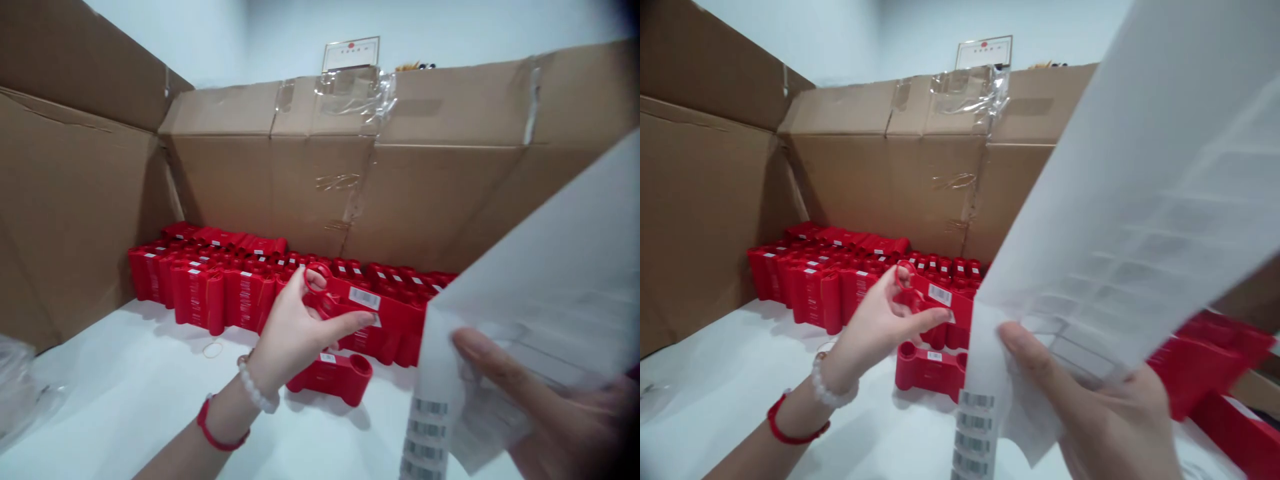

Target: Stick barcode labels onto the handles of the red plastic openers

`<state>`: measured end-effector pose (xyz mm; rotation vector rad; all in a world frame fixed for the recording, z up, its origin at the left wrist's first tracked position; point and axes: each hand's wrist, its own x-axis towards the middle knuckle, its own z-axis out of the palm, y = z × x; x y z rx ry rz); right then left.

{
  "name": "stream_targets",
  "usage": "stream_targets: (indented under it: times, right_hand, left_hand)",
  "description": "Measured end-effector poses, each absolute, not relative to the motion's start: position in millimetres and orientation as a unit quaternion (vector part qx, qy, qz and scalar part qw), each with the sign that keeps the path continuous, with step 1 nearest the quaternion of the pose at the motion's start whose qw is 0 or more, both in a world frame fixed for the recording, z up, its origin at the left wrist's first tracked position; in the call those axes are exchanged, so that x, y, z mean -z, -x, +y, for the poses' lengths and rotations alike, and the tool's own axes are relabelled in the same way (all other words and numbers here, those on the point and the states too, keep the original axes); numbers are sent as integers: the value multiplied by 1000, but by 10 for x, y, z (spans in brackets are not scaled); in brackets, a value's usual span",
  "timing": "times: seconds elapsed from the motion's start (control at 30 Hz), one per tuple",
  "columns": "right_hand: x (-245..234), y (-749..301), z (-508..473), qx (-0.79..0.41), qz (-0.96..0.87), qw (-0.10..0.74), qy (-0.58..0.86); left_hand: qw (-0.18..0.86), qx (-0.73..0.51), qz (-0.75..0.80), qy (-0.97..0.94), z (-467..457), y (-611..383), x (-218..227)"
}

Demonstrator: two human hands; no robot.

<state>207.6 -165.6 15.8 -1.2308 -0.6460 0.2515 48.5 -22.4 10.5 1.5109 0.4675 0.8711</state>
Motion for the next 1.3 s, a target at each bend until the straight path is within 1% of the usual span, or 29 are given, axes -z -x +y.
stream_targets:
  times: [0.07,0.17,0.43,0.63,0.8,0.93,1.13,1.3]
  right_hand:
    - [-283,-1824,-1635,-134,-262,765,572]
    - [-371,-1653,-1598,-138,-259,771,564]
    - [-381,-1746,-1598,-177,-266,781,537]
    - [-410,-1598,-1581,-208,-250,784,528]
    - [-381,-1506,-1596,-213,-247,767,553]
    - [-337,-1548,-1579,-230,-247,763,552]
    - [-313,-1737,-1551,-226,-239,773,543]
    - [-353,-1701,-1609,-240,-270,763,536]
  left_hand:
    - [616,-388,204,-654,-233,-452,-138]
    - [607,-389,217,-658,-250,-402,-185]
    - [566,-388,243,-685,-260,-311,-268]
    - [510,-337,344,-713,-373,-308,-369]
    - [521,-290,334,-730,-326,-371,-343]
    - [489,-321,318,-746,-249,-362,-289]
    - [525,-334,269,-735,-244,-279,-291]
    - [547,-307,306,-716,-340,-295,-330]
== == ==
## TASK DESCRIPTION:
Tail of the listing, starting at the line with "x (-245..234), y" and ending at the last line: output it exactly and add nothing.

## EXERCISE ANSWER:
  "columns": "right_hand: x (-245..234), y (-749..301), z (-508..473), qx (-0.79..0.41), qz (-0.96..0.87), qw (-0.10..0.74), qy (-0.58..0.86); left_hand: qw (-0.18..0.86), qx (-0.73..0.51), qz (-0.75..0.80), qy (-0.97..0.94), z (-467..457), y (-611..383), x (-218..227)"
}

Demonstrator: two human hands; no robot.

<state>207.6 -165.6 15.8 -1.2308 -0.6460 0.2515 48.5 -22.4 10.5 1.5109 0.4675 0.8711</state>
Motion for the next 1.3 s, a target at each bend until the straight path is within 1% of the usual span, or 29 are given, axes -z -x +y.
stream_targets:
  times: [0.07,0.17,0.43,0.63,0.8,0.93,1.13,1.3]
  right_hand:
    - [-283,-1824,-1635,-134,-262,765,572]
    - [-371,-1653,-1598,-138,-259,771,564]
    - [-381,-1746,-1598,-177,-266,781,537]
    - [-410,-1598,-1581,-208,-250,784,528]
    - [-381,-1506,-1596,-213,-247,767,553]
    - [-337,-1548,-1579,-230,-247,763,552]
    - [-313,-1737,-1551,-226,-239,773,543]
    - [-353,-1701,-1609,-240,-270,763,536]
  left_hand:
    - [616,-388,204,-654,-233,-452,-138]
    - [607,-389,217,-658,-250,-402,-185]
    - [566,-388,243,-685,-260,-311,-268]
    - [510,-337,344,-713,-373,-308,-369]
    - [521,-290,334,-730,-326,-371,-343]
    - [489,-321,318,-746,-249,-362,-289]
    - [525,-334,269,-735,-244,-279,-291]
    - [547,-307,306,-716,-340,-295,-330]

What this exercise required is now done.